Incorporation of the Kaposi's sarcoma-associated herpesvirus capsid vertex-specific component (CVSC) into self-assembled capsids.

Self-assembly of herpesvirus capsids can be accomplished in heterologous expression systems provided all six capsid proteins are present. We have demonstrated the assembly of icosahedral Kaposi's sarcoma-associated herpesvirus (KSHV) capsids in insect cells using the baculovirus expression system. Using this self-assembly system we investigated whether we could add additional capsid associated proteins and determine their incorporation into the assembled capsid. We chose the capsid vertex-specific component (CVSC) proteins encoded by open reading frames (ORFs) 19 and 32 to test this. This complex sits on the capsid vertex and is important for capsid maturation in herpesvirus-infected cells.
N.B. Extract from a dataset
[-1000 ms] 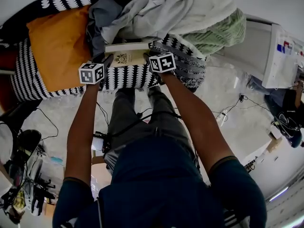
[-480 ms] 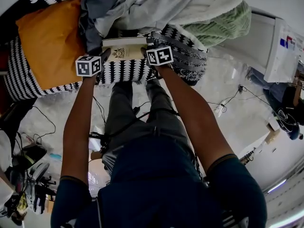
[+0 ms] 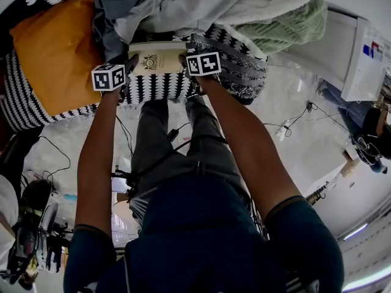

Co-immunoprecipitation assays were used to initially confirm a bi-molecular interaction between ORF19 and ORF32. Both proteins also precipitated the triplex proteins of the capsid shell (ORF26 and ORF62) as well as the major capsid protein (ORF25). Capsid immunoprecipitation assays revealed the incorporation of ORF19 as well as ORF32 into assembled capsids. Similar experiments also showed that the incorporation of each protein occurred independent of the other. These studies reveal biochemically how the KSHV CVSC interacts with the capsid shell.